Some key points on TIF for developers:

  • Although local planning decisions are made independently from business rates factors, the financial incentives and potential benefits of TIF schemes to local authorities may be a major factor in influencing planning decisions. This may be of particular advantage to developers of commercial space or renewable energy projects, which can struggle to gain planning consents and should allow developers to engage in more detailed forward planning, for example, seeking to influence the boundary of a TIF scheme or including non-contiguous areas.
  • Early engagement with local authorities that are considering TIF schemes may prove fruitful to developers. Developers who are prepared to structure affordable and deliverable commitments relating to proposed TIF infrastructure projects could be influential in local authorities' decision making process regarding demarcation of TIF areas and whether the local authority should progress its TIF project.
  • Developers who engage with local authorities in relation to TIF schemes should be aware of the national and EU procurement rules that a public body is bound by, and the risks to the developer if these are not adhered to. Confidence that the local authority can manage the state aid and procurement rules will be important to provide confidence for the private sector incurring costs at all.
  • Given the recession and ensuing number of repossessions of property by lenders, TIF projects may also give banks the opportunity to improve the position of "their" less attractive assets that are currently not viable for development.
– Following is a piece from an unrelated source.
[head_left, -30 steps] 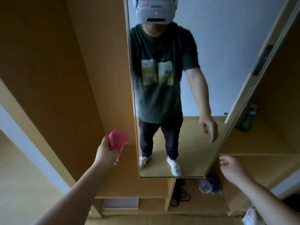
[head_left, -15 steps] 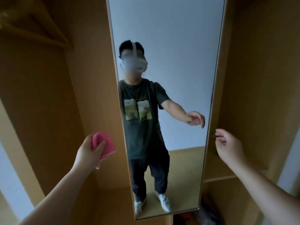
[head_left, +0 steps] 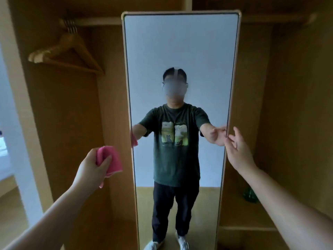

Some key points on TIF for Local Authorities:

  • The local authority must be careful to ensure that the TIF plans do not advantage any local companies in such a way that would constitute unlawful state aid, i.e. the TIF project must not favour a particular undertaking in a way that distorts trade or competition.
  • Local authorities will need to be comfortable that there will be a genuine sustainable increase in business rates within the boundary of the TIF rather than simply displacement of business from (nearby) areas into TIF zones.  Where the second option proposed in the consultation is adopted, displacement is likely to be a key consideration for central government in approving a proposed TIF scheme.  Where authorities proceed with option 1, and elect to proceed with a proposed scheme, displacement will still be a key consideration.  Under the new BRR model the authority retains a proportion of the Business Rates across its entire area, and measures to combat displacement must be considered in detail. Without them, it is possible that although the income from Business Rates increases within the TIF zone, the authority's income from Business Rates outwith the TIF scheme falls by the same amount (or worse still by more), thereby destroying the overall benefit to the authority.
  • In order to prevent unnecessary problems or unexpected costs arising from TIF projects, local authorities should ensure that they follow national and EU procurement rules in respect of advertising and tendering so that any contracts entered into are effective under national and EU law. The private sector property developer is also more aware of the risks it faces if the public sector is (successfully) challenged.
  • TIF projects by nature, require public assistance to enable viable private sector development.  The public sector may wish to consider ensuring a level of binding commitment and anchor development agreements before proceeding with a TIF, together with tangible contractual remedies where the private sector fails to develop quickly enough, or worse, fails to develop at all.

Although TIF is by no means a silver bullet, when viewed alongside the wider BRR Model, it will give local authorities a new tool to consider in plugging the funding gap that many are now facing following the  government's public sector spending review.